Logistics News, Port News

NSW Opposition warns port dispute could cost NSW badly

Members of the NSW Opposition are urging the state and federal governments to end the ongoing port dispute before it costs the nation more

The NSW Opposition has called on the current state government to stand up for NSW businesses and regions in the ongoing industrial dispute between DP World and the Maritime Union of Australia (MUA).

The dispute continues at the state’s busiest port in Botany, with the NSW Liberal party saying it’s causing millions of dollars of damage to the NSW economy.

Acting leader of the Opposition Natalie Ward says NSW premier Chris Minns has a chance to stand up for the thousands of people across NSW who will be impacted by the by the MUA industrial action by calling on the federal government to urgently intervene.

“Chris Minns needs be a man of his word – when Port Botany was previously under siege by protesters, he said having it blocked would be ‘hugely damaging to our economy’. Now that the damage is coming from a union strike, Chris Minns needs to show us that he’s not just all words and no actions,” Ward says.

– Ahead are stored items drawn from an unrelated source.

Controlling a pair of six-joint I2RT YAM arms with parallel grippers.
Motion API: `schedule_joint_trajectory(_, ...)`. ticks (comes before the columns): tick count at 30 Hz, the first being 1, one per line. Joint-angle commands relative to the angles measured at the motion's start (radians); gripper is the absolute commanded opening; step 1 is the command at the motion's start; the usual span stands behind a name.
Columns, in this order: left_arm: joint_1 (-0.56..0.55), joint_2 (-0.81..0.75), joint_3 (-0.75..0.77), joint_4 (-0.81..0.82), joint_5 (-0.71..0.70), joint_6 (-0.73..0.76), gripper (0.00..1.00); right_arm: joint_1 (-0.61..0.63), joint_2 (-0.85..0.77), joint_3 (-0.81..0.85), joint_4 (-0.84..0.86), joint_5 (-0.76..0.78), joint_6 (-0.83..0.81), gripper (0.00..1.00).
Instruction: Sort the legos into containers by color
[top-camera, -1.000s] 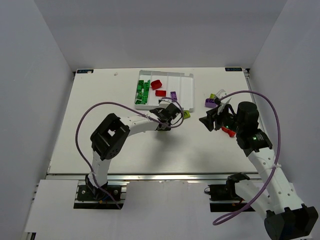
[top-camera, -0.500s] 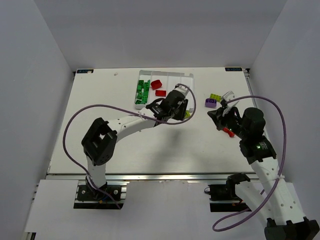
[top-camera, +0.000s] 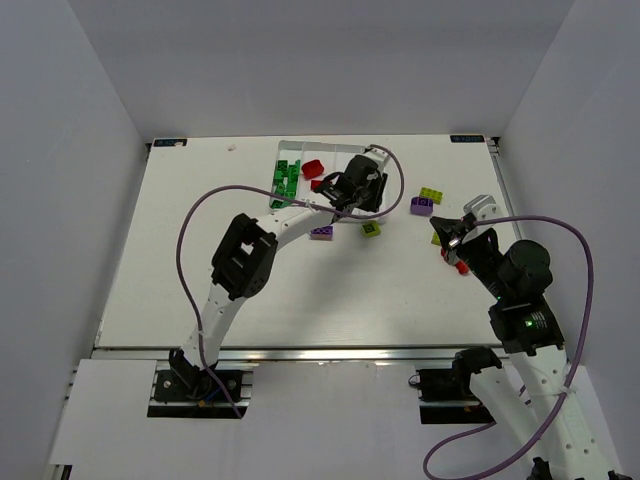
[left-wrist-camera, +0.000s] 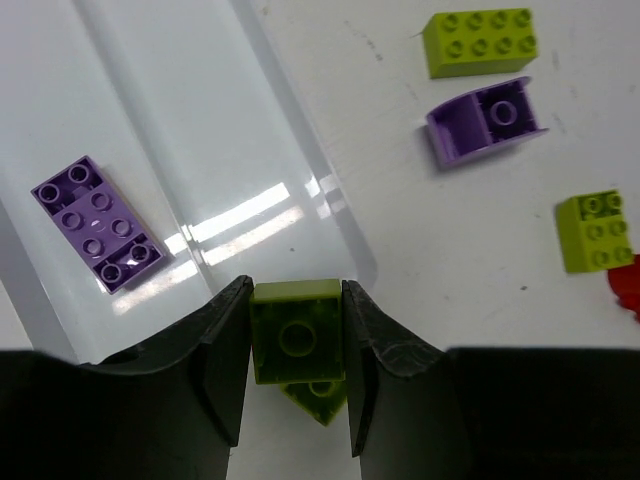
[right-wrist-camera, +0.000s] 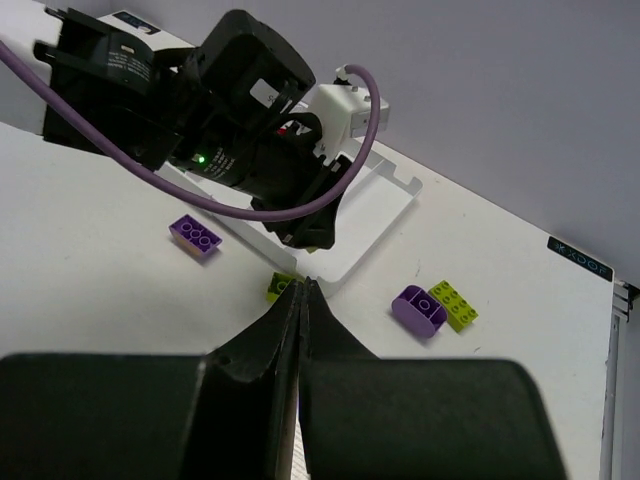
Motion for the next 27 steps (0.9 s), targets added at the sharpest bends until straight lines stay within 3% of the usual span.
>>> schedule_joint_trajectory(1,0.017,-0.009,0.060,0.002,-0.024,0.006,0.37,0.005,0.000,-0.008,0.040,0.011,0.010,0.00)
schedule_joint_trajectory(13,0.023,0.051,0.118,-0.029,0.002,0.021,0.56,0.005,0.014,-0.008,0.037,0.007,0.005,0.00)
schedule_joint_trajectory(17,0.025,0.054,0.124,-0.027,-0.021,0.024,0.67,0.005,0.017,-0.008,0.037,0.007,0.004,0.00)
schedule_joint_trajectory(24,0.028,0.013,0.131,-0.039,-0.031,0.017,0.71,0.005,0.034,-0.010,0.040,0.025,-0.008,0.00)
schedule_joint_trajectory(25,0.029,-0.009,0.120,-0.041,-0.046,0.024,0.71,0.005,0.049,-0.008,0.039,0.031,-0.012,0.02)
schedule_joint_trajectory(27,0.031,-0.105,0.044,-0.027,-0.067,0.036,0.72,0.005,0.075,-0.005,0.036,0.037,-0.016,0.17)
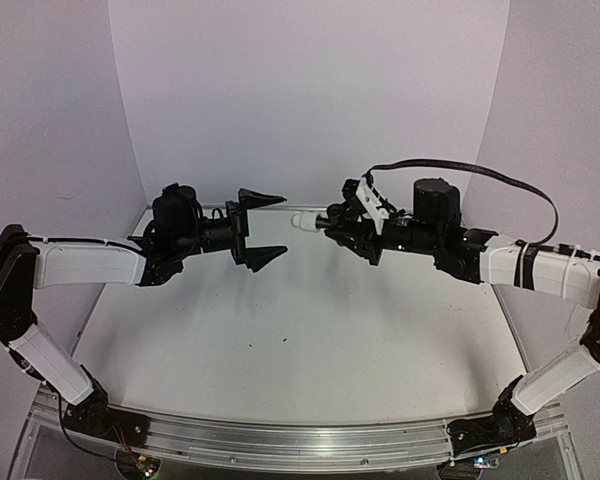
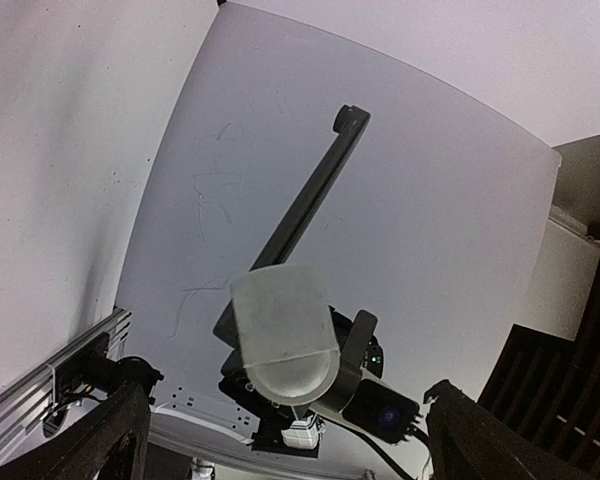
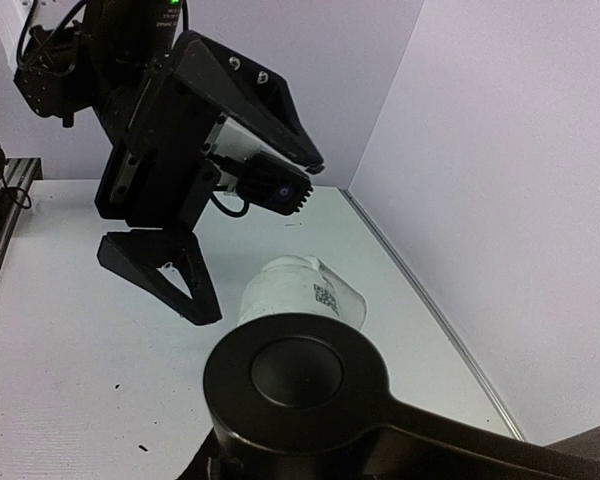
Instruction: Install the water faucets
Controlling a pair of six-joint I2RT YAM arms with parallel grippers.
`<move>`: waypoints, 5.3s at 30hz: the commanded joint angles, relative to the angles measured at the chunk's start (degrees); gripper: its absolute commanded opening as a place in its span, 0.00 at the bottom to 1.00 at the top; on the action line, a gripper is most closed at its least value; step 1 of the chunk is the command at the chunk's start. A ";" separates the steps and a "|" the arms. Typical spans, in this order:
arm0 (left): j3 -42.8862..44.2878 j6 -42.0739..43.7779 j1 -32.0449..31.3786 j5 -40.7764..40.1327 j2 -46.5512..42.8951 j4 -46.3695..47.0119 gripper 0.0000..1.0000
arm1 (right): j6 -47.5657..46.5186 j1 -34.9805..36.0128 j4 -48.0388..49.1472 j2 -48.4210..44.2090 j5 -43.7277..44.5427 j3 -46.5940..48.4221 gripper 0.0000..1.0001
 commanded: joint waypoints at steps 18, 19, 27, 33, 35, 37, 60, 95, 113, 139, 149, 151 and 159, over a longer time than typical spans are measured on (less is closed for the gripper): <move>11.71 8.28 -1.78 1.76 6.66 8.45 0.40 | 8.68 6.12 10.68 1.14 4.83 2.71 0.00; 11.86 10.77 -1.62 1.88 6.43 8.91 0.36 | 12.26 6.09 10.64 1.42 4.93 3.09 0.00; 14.03 47.27 -1.14 10.00 3.33 13.16 0.05 | 50.61 5.19 10.34 2.85 -0.33 7.28 0.00; 12.20 87.60 -2.17 28.69 -0.18 13.25 0.00 | 86.11 5.02 24.48 7.56 -13.04 7.74 0.00; 11.37 96.11 -1.95 32.22 -0.60 13.19 0.00 | 96.10 5.02 34.07 9.59 -15.92 6.93 0.00; 11.21 101.78 -1.00 33.90 -0.76 13.09 0.00 | 102.16 5.00 41.83 10.82 -16.93 5.76 0.00; -2.01 78.52 2.20 4.26 -23.08 -13.72 1.00 | 33.35 2.74 1.07 1.45 -4.34 9.74 0.00; 15.34 72.35 -1.35 20.70 1.45 -18.56 0.33 | 24.26 7.17 8.54 -4.24 -1.17 0.01 0.00; 11.47 127.65 -1.23 -3.08 -7.86 -18.52 0.50 | 68.81 6.92 22.99 1.57 -23.62 6.35 0.00; 0.15 36.78 0.86 -0.10 -8.02 -15.54 0.97 | 7.06 6.80 4.49 -3.20 7.65 2.55 0.00; -0.17 24.72 -1.01 4.61 -0.11 5.48 1.00 | 8.49 7.12 6.28 -2.76 6.64 0.30 0.00; 0.32 24.42 -1.65 4.20 0.37 7.69 1.00 | 8.97 7.14 6.64 -2.71 6.34 -0.11 0.00; 4.28 22.20 -2.83 6.26 5.10 9.46 0.86 | 9.60 7.43 8.27 -2.08 5.95 -0.74 0.00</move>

Shadow regional NSW minister Dugald Saunders says the disagreement between DP World and the MUA is causing more than $25 million worth of damage in NSW each week and having a negative flow on effect to regional communities.

“Residents and businesses in the bush rely on the smooth flow of goods to and from Port Botany every day, and the last thing they need is industrial action crippling major supply chains,” Saunders says.

“This is already being widely felt by our primary producers who need to be able to import and export their goods, with the delays not only costing time but also devaluing perishable products like meat and fresh fruit and vegetables.”

The Liberal party says DP World already has a backlog of around 48,000 shipping containers nationwide, with delays on essential items ranging from two to eight weeks and set to worsen.

Shadow NSW regional transport and roads minister Sam Farraway says the dispute will significantly impact freight, which will have serious repercussions for regional businesses.

“DP World plays a big role in the port’s operations, handling containerised freight that carries everything from grain to fresh produce, meat, farming equipment and machinery,” Farraway says.

“Port Botany handles more than 90 per cent of containers in NSW and this industrial action has massively blown out the time to move those containers and get vital supplies to our rural communities.

“This is costing the regions millions of dollars and if it is not rectified, it will start costing jobs. It’s a no win situation at the moment and the government needs to step up and do something about it.”